I was born in Narrm, in East Melbourne, on Wurundjeri Country, in the south east of mainland Australia. 10 years ago, if you had asked me about my relationship with my birthplace, I would have told you I grew up in Eltham, and maybe described the eucalyptus trees endemic to that place, but I could not speak of a connection to that landscape, I hadn’t considered that possibility.
My awareness of the tangible relationship we form with land was precipitated by my return to Australia, after living in the UK for two and a half years. I had lived in Manchester for six months, and then London for more than two years, and these densely populated concrete environments had become a familiar, normal reality. Upon my return to Narrm (Melbourne), I was struck by the space, by the wide view of the sky on every street. When I returned to the landscape of my childhood, to Eltham, it was the first time I truly appreciated the rare beauty of my home: the trees, the plants, the River. Depending on traffic, Eltham is a mere 30 minute drive from the centre of Melbourne, and I was shocked I could access an abundant natural environment in the same amount of time it took to travel from Bethnal Green to Soho.
Over the next few weeks, I looked for somewhere to live. I would visit sharehouses and meet my potential housemates, explaining my life and how I decided to move back to Narrm to study playwriting. I would often speak of how refreshing it was to be back in Australia with its abundance of natural space. After a few weeks, I received a message from my childhood friend Josh, who had heard I was looking for somewhere to live.
“We have a room in Warrandyte.”
His parents had moved out of their house — a ten minute drive from my childhood home — and he and his brother decided to stay and convert the space into a sharehouse.
“We’d love you to move in.”
My girlfriend at the time was living in Northcote, close to the city, and I had been staying at her place a few nights each week, so the prospect of living away from the urban bustle, after so long in London, didn’t seem as daunting. But within weeks of moving in, we split, and I was suddenly immersed in my decision to live amongst the trees and memories of my youth.
It was May, the days had started to cool, signalling the coming winter, and on a Saturday morning I walked with my housemates to Birrarung, the Yarra River, which flows through the heart of Warrandyte. Swimming in the River was a strong memory from my childhood, and as we walked along the winding streets near our house, I tried to recall the last time I swam in its waters. When we reached Birrarung, I felt the cold water in the air, and I asked my housemate Kristian “it’s going to be freezing right?” He nodded.

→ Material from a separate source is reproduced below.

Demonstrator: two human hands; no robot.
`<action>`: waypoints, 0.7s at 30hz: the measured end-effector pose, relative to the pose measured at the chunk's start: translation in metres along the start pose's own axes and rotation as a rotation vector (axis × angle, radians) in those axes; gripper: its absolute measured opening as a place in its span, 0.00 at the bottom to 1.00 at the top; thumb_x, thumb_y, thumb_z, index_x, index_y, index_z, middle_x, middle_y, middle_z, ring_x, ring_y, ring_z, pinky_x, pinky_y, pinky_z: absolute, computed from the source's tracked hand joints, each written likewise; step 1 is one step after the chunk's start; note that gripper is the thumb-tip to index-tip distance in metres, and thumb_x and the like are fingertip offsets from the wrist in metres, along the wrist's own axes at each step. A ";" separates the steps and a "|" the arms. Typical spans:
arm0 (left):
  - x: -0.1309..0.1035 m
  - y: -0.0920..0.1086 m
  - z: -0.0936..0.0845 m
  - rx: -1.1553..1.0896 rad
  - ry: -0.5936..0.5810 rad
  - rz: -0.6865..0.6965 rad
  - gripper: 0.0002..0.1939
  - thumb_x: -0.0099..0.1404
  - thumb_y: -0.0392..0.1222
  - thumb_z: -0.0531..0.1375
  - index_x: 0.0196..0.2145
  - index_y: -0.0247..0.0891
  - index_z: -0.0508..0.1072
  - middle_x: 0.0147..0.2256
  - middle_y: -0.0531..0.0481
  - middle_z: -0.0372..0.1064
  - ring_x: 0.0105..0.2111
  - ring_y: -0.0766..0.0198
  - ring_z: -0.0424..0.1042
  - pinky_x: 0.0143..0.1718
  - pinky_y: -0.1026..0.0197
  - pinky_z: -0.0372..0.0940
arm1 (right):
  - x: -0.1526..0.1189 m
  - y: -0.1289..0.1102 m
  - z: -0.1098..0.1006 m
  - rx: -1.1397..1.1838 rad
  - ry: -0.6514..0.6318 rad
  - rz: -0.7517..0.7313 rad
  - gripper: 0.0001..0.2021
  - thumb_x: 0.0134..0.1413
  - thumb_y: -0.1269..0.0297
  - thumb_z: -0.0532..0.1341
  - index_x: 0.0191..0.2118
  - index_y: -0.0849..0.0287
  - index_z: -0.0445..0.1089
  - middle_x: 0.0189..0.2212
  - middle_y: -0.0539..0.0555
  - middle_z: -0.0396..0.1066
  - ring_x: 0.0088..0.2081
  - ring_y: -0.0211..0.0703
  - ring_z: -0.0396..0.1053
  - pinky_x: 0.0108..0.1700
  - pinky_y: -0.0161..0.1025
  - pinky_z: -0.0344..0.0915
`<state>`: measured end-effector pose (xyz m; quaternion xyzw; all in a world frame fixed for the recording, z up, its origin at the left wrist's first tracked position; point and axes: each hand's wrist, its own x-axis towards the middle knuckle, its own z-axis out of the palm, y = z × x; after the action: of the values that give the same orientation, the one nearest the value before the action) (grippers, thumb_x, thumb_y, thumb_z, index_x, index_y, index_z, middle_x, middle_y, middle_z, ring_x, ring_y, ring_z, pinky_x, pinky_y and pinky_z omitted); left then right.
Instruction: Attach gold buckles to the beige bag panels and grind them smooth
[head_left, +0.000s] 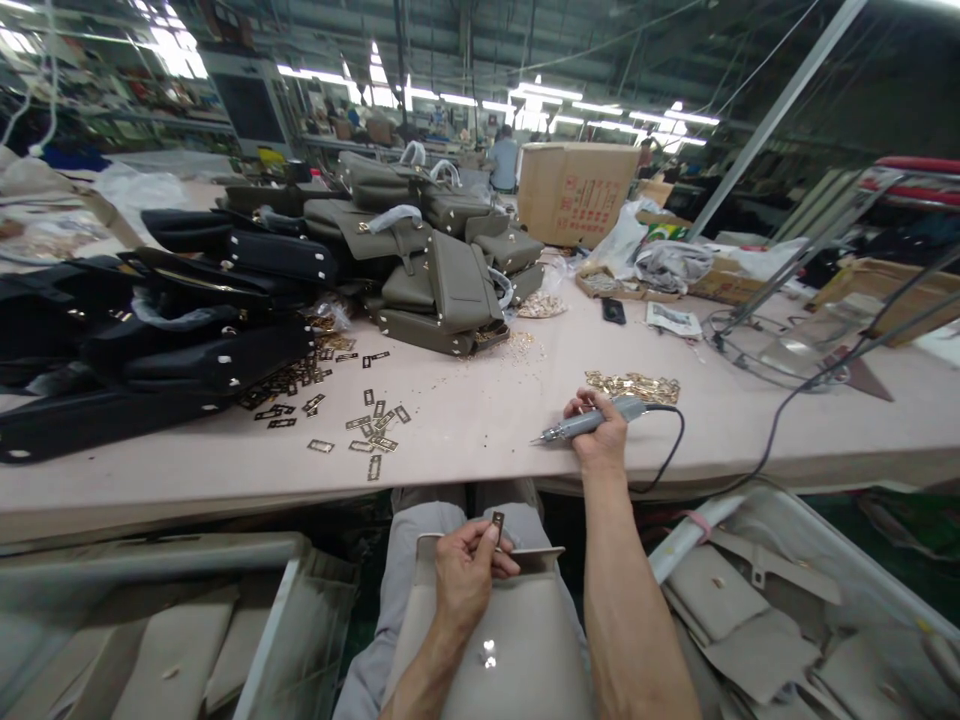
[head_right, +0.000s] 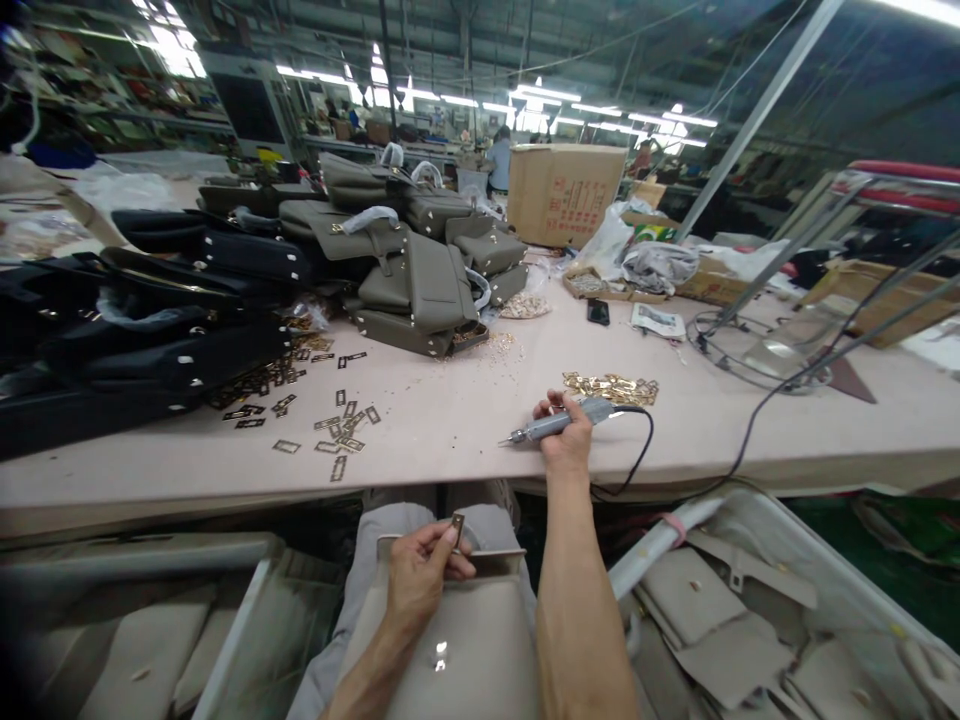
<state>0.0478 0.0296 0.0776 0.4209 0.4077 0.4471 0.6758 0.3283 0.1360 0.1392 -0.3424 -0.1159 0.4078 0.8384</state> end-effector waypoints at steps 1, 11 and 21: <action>0.000 -0.001 -0.001 -0.003 -0.001 -0.001 0.25 0.61 0.61 0.68 0.35 0.32 0.80 0.27 0.43 0.79 0.20 0.58 0.79 0.21 0.63 0.74 | 0.007 -0.001 0.002 0.048 0.042 -0.018 0.11 0.49 0.65 0.68 0.37 0.59 0.67 0.33 0.49 0.72 0.26 0.32 0.68 0.35 0.37 0.75; 0.001 -0.002 -0.003 0.009 0.011 0.012 0.26 0.60 0.61 0.69 0.37 0.31 0.80 0.27 0.43 0.78 0.19 0.59 0.78 0.20 0.63 0.73 | 0.096 -0.024 0.010 0.179 0.334 -0.225 0.09 0.60 0.71 0.57 0.31 0.55 0.56 0.22 0.41 0.60 0.18 0.29 0.58 0.22 0.29 0.67; 0.008 -0.008 -0.001 0.007 0.009 -0.008 0.26 0.61 0.61 0.69 0.38 0.31 0.80 0.28 0.43 0.79 0.19 0.60 0.77 0.21 0.62 0.74 | 0.117 0.000 0.007 0.117 0.369 -0.279 0.11 0.57 0.66 0.62 0.33 0.55 0.56 0.23 0.41 0.62 0.18 0.30 0.60 0.20 0.29 0.66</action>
<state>0.0508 0.0356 0.0679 0.4195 0.4140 0.4451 0.6742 0.4002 0.2280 0.1344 -0.3426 0.0169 0.2247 0.9121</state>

“I’ll tell you a secret though, it’s best to swim in winter. In summer everyone swims, there are always people around, but in winter you’re the only one, and it feels like the River shares its secrets with you when it knows no-one else can listen.”

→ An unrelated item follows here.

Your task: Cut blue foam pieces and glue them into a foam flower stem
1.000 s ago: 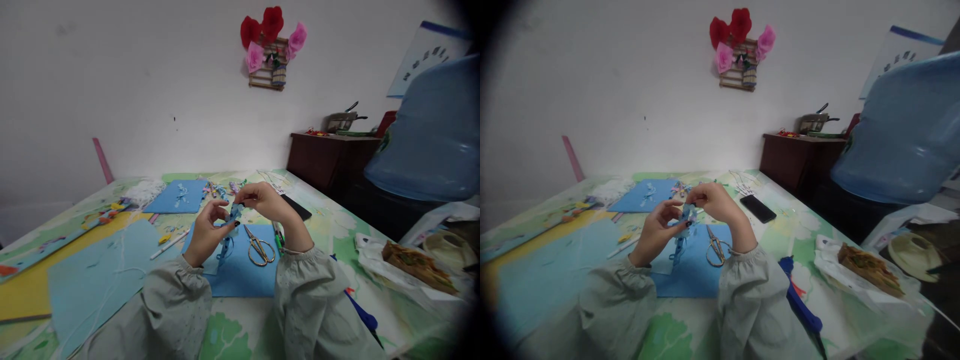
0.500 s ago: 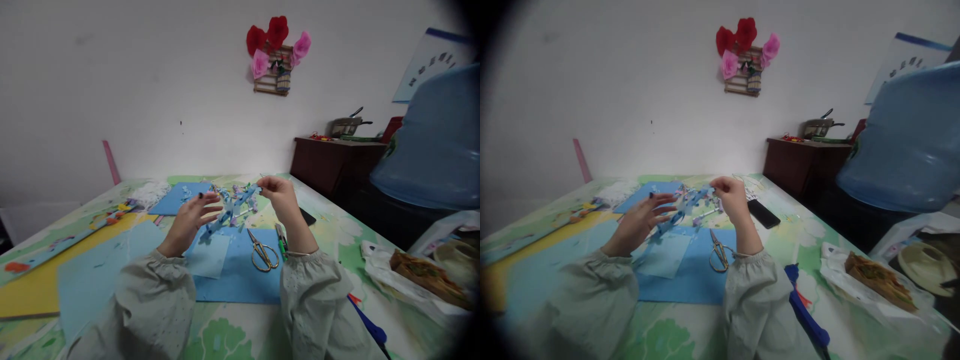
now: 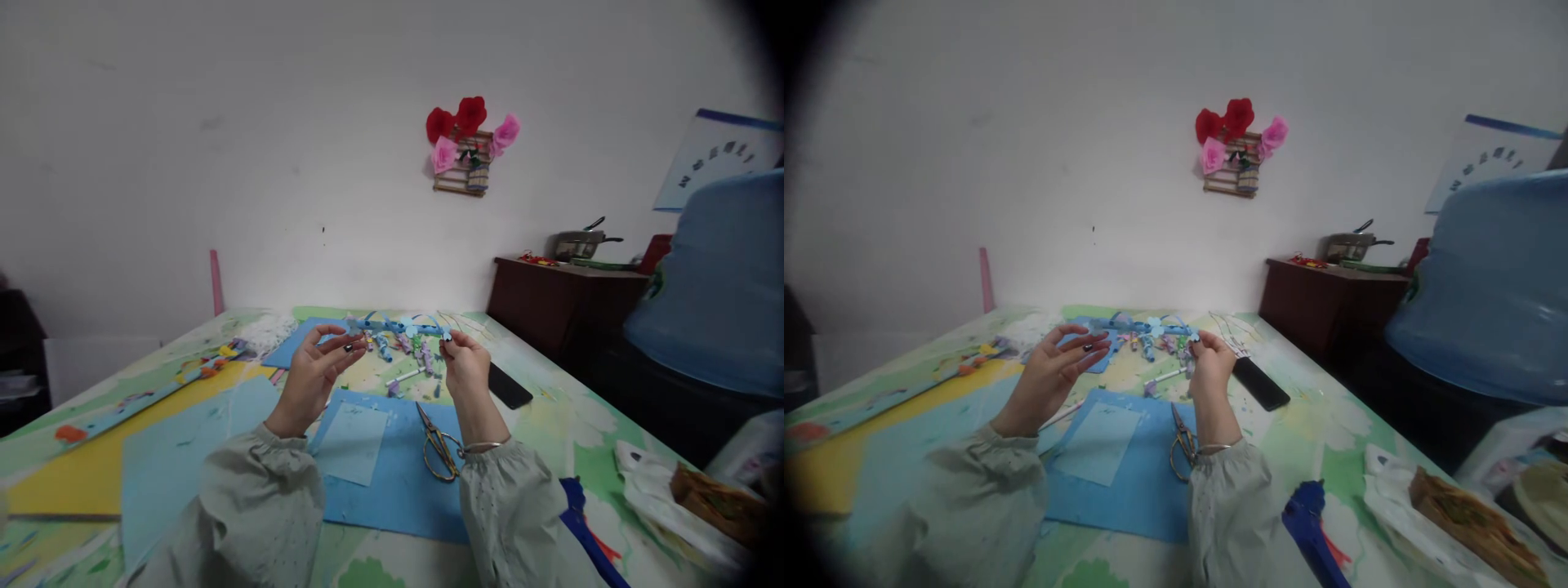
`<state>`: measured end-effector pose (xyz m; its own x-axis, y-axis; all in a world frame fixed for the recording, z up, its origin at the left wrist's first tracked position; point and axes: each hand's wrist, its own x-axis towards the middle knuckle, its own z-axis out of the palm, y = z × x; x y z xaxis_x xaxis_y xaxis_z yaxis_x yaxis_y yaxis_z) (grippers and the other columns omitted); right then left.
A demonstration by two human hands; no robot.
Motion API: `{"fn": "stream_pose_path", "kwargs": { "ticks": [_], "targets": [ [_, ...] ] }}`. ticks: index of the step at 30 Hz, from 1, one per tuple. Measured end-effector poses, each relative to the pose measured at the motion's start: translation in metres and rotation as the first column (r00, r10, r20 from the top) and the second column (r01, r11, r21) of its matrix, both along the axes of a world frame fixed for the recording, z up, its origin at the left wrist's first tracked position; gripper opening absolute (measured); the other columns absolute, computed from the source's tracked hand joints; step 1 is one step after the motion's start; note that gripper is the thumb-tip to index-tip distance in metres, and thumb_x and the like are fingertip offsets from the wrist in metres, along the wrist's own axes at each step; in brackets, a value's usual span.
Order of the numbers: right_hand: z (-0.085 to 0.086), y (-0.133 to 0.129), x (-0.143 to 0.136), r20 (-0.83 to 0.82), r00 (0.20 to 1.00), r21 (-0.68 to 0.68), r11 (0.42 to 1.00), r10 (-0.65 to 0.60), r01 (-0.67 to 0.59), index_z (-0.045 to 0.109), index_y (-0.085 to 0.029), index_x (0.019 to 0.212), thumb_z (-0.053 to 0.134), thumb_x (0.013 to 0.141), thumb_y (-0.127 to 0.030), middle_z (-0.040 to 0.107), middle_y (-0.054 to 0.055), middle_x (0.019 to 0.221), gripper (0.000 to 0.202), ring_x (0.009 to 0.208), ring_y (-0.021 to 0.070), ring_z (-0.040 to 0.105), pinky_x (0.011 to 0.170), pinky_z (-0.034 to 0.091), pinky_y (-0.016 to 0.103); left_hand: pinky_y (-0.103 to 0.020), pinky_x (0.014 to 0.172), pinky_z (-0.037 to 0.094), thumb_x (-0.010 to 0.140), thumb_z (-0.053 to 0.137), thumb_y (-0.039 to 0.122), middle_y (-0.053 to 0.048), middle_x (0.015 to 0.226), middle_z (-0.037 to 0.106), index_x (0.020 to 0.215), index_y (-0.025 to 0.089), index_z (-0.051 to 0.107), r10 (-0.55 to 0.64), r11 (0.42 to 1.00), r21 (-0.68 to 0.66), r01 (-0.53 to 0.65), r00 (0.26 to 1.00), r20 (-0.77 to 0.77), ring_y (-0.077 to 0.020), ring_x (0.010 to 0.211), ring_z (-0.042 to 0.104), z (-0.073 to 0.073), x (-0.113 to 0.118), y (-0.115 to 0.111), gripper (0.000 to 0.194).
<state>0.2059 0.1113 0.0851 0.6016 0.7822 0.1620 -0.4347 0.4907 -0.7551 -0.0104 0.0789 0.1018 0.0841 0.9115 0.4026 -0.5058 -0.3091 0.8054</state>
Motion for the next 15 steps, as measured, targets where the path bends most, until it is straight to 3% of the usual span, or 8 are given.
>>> {"fn": "stream_pose_path", "kwargs": {
  "ticks": [9,15],
  "targets": [
    [-0.003,0.0,-0.014,0.004,0.999,-0.006,0.999,0.052,-0.052,0.061,-0.014,0.066,0.069,0.046,-0.008,0.059,-0.002,0.058,0.023,0.055,0.0104,0.058,0.056,0.051,0.025,-0.034,0.083,0.051,0.064,0.074,0.015,0.0,0.075,0.067,0.086,0.015,0.056,0.133,0.99,0.023,-0.136,0.987,0.092,-0.0175,0.078,0.068,0.003,-0.01,0.009,0.028],
    [-0.003,-0.002,-0.021,0.065,0.99,0.018,0.992,0.124,-0.126,0.063,-0.016,0.066,0.07,0.046,-0.011,0.061,-0.001,0.062,0.022,0.06,0.0128,0.06,0.064,0.053,0.03,-0.029,0.078,0.05,0.066,0.073,0.021,0.002,0.074,0.066,0.086,0.018,0.057,0.147,0.989,-0.002,-0.147,0.986,0.08,-0.0128,0.075,0.065,0.005,-0.017,0.012,0.026]
  ]
}}
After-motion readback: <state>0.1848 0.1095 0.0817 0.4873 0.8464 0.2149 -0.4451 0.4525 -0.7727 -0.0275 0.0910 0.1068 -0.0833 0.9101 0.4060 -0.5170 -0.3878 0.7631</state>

There was an energy in Kristian’s words that connected with me, and this feeling overcame my fear of submerging in the cold water. So I took off my clothes and hung them on the branch of a nearby tree and stepped into the River. It was colder than I expected, I thought to turn back, but I recalled Kristian’s words and they pushed me forward until the water reached my torso and I dove into the River’s brown depths. When I came up for air, I screamed out, reacting to the cold that had penetrated my body. I didn’t stay in for long, maybe 30 seconds, but I remember standing on the bank feeling warm even though the air surrounding me was only 12 degrees.
Despite swimming in Birrarung since my early teens, when I think of the beginning of our relationship, I think of this moment. For the next five months, I would visit the River three or four times each week, inspired by Kristian’s words, committed to understanding its secrets. Although this wasn’t a conscious thought at the time. I had experienced a lot of pain through my breakup with my girlfriend, and there was something in those cold swims that helped me heal. I can’t tell you exactly what it was, but the more I swam, the better I felt. It became a ritual, silent walks alone through the winter and eventually spring air, meeting couples walking their dogs, nodding as I passed, sometimes saying hello, and finally plunging into the cold Birrarung.

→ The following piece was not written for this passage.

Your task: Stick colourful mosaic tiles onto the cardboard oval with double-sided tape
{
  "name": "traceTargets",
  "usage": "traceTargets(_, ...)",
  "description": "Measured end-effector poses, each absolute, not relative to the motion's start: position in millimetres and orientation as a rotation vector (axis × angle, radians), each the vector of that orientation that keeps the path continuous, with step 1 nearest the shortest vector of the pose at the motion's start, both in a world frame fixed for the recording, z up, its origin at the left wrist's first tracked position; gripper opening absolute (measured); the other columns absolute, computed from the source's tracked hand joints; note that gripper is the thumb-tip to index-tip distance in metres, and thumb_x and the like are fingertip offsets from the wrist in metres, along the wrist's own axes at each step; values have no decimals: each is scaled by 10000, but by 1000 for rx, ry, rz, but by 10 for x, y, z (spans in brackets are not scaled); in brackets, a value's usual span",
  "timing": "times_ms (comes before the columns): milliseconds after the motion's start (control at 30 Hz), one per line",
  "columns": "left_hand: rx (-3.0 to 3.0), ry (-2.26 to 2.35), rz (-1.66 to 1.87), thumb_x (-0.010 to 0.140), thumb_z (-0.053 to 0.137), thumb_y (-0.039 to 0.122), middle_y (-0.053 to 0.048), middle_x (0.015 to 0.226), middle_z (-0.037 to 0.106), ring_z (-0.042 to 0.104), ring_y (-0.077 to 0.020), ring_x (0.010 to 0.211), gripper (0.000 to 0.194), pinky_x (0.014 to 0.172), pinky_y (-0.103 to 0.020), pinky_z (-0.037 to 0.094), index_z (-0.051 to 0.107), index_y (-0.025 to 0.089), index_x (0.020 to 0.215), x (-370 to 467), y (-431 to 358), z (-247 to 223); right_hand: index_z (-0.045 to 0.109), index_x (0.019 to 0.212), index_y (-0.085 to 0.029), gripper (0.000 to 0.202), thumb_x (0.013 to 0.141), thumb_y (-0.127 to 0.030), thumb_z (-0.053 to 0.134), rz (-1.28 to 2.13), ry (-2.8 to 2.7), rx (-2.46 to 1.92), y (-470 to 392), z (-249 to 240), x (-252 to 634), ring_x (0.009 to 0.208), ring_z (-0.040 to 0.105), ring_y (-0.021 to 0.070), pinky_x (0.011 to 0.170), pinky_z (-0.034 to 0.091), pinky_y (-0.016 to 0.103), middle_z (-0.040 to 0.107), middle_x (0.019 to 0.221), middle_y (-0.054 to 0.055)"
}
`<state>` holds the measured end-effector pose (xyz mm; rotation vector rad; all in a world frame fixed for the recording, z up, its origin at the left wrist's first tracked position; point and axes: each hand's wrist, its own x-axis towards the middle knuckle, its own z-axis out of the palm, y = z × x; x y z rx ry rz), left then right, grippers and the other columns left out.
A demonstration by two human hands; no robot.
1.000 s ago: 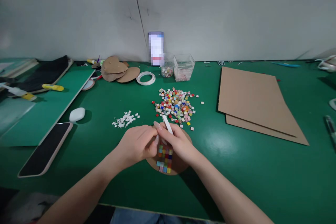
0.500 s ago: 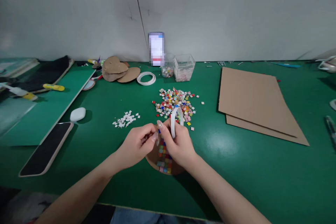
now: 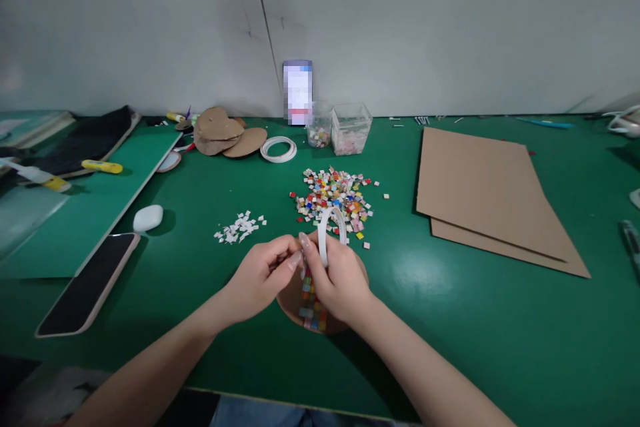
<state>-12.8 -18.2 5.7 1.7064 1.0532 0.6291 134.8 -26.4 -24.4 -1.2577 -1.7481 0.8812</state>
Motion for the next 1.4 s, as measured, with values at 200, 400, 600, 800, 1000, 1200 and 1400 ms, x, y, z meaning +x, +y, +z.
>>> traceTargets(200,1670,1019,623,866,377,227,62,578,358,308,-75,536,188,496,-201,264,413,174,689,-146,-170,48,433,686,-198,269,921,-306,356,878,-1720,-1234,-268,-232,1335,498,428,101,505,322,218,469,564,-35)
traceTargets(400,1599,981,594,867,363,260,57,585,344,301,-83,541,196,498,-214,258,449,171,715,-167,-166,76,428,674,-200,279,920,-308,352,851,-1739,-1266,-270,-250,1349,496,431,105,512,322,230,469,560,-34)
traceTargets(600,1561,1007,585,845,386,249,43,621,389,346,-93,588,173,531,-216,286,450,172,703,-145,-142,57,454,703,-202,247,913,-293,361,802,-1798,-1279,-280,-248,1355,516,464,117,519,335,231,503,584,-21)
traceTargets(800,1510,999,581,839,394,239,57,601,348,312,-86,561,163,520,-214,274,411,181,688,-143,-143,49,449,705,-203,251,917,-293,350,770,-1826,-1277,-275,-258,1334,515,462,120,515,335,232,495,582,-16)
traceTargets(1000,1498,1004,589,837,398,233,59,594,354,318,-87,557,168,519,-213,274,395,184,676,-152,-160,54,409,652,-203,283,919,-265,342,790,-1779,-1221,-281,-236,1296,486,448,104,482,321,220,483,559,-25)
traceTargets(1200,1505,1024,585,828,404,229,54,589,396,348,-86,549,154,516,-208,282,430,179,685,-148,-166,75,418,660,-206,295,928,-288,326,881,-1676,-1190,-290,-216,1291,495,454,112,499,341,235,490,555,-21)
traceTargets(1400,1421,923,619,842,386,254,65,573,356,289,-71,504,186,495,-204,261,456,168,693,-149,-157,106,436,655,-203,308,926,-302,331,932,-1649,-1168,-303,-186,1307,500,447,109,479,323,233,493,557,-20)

By October I got a job in the city. I decided to leave the trees and once again immerse myself in the urban hum, but I didn’t forget the River, and continued to visit it once or twice a fortnight. In summer, friends would join, and on New Year’s Eve, a group of us visited the same spot where I first connected with the River in April. It was a hot day, so once we were in Birrarung, we didn’t get out, and we sat amongst a part of the waters where rocks had accumulated. As we talked, I kept picking up the rocks, holding them for a minute or two before letting them go. Eventually I held a Rock that fit perfectly in the fist of my hand. It was shaped like a rectangular prism, and I held onto it for over an hour, until we decided to leave and drive back to the city where we were all attending a party. I went to drop the Rock in the waters as I stood up, but something in me said no. I closed my eyes to feel the Rock and I felt to take it with me. Having completed my studies in playwriting, I had decided to move to Europe, where my Dad lives, and feeling this Rock, I felt it was a way to continue my relationship with Birrarung.
The Rock remained with me for the next five months. When I felt anxious, I would put my hand into my pocket to hold the Rock, remembering that place and Birrarung, which brought me strength and clarity. The Rock went with me everywhere. When I slept, I would leave it on a table or floor next to me. After three months, I decided against creating a base in Europe, opting to travel to the Kimberley, in the north of Western Australia, accepting an invitation of a friend who was creating an event there.
Before leaving, I was in London, walking around Holland Park with my friend Lili. She had just moved to the UK from Sydney and was feeling unsettled, she was feeling a lot come up around a former relationship she left in Australia. Thinking of the same experiences in me — of my breakup in Australia and the swims in Birrarung — I thought of the Rock and offered it to her to hold as we walked. When we went to say goodbye, she didn’t want to let go of it.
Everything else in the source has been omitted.